First I worked as a Chef before studying to become a pastor. After 25 years I was elected as the National Superintendent of the Australian Wesleyan Methodist Church becoming the first indigenous Australian to serve as the head of a major denomination. I have spoken and been involved with Indigenous communities around Australia, such as in NSW, WA, Cherburg, Woorabinda, Darwin & East Arnhem land. My doctoral thesis topic is social Cohesion through the eyes of an indigenous Australian Elder.
Dr Lynne Russell
Kairangahau Matua – Hauora Māori (Senior Research Fellow – Māori health)
Te Hikuwai Rangahau Hauora (Health Services Research Centre), Te Herenga Waka–Victoria University of Wellngton
Keynote PanShop: Topic: Cultural Resilience and Social Justice
Biography
Dr Lynne Russell works as a Senior Research Fellow - Maori Health with the Health Services Research Centre (HSRC) at Victoria University of Wellington.
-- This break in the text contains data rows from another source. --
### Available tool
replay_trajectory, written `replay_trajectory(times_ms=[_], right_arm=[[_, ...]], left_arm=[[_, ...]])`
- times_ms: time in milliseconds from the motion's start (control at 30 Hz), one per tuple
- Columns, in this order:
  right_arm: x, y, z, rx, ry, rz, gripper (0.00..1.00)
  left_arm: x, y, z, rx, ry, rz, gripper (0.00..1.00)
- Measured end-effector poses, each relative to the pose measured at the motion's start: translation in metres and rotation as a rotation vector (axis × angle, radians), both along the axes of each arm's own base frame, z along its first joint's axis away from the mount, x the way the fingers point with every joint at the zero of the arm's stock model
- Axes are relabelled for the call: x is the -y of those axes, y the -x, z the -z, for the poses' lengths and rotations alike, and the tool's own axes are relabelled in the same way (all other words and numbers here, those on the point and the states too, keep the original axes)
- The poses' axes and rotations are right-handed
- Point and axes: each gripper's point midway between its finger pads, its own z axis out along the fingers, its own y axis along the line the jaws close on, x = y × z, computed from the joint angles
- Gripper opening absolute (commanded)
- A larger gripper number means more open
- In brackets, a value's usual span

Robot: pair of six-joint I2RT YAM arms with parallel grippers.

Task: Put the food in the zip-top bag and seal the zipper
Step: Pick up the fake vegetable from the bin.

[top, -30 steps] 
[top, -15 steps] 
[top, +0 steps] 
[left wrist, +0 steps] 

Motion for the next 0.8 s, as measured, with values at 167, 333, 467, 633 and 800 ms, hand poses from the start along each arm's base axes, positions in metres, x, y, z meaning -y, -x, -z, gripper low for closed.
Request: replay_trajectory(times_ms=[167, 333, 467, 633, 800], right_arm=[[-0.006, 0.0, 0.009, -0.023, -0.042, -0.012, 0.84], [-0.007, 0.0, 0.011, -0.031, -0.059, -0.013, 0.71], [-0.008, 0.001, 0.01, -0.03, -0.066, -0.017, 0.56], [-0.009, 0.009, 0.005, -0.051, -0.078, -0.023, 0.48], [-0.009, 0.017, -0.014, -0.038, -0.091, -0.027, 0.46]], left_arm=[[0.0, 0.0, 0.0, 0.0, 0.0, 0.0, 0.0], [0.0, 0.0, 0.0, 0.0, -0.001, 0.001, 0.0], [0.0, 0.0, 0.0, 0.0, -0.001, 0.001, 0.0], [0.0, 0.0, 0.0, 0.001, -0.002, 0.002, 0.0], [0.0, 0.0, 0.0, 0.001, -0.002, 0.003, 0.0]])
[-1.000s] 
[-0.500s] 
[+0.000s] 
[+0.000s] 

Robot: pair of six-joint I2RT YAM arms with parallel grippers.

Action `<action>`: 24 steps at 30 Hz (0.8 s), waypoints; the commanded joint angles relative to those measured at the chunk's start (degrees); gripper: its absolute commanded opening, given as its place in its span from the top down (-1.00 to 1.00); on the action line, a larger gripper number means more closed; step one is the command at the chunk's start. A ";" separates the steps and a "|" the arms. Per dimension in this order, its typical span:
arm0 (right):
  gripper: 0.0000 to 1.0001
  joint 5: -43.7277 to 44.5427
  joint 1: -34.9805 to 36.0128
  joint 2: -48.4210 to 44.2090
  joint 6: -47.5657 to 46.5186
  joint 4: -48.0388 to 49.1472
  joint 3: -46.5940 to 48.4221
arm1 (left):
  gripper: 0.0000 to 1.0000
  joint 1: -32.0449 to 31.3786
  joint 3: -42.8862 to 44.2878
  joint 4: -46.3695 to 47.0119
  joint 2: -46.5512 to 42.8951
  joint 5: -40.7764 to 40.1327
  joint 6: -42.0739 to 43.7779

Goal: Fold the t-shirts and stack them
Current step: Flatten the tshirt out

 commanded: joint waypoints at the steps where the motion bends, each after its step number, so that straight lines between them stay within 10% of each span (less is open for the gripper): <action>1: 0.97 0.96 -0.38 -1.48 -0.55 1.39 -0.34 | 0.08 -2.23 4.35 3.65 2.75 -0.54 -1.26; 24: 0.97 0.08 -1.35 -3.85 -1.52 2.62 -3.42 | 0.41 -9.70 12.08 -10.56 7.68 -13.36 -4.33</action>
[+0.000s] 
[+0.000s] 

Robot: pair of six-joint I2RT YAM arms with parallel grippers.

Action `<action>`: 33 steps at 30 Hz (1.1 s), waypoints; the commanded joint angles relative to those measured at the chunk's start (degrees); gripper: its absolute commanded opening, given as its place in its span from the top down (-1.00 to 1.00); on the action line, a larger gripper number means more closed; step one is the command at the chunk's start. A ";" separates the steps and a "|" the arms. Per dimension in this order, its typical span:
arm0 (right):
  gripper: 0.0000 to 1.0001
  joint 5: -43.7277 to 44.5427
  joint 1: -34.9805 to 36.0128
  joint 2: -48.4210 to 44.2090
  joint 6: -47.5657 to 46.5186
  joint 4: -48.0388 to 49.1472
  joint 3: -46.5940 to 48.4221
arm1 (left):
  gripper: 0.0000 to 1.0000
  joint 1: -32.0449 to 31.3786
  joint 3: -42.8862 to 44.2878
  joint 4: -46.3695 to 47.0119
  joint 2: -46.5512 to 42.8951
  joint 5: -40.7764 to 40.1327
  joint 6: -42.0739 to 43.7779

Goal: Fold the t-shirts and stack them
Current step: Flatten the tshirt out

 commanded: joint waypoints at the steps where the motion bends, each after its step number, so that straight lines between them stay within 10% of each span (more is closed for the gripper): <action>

Much of Lynne's professional and academic work has centred around the Indigenous knowledge and healing practices used in recovery from trauma associated with mental distress, suicide loss and self-harm. She describes herself as a writer, activist and public speaker stirred by cultural resilience, social justice, Indigenous and LGBTI rights, and the amplification of voices more readily silenced in society.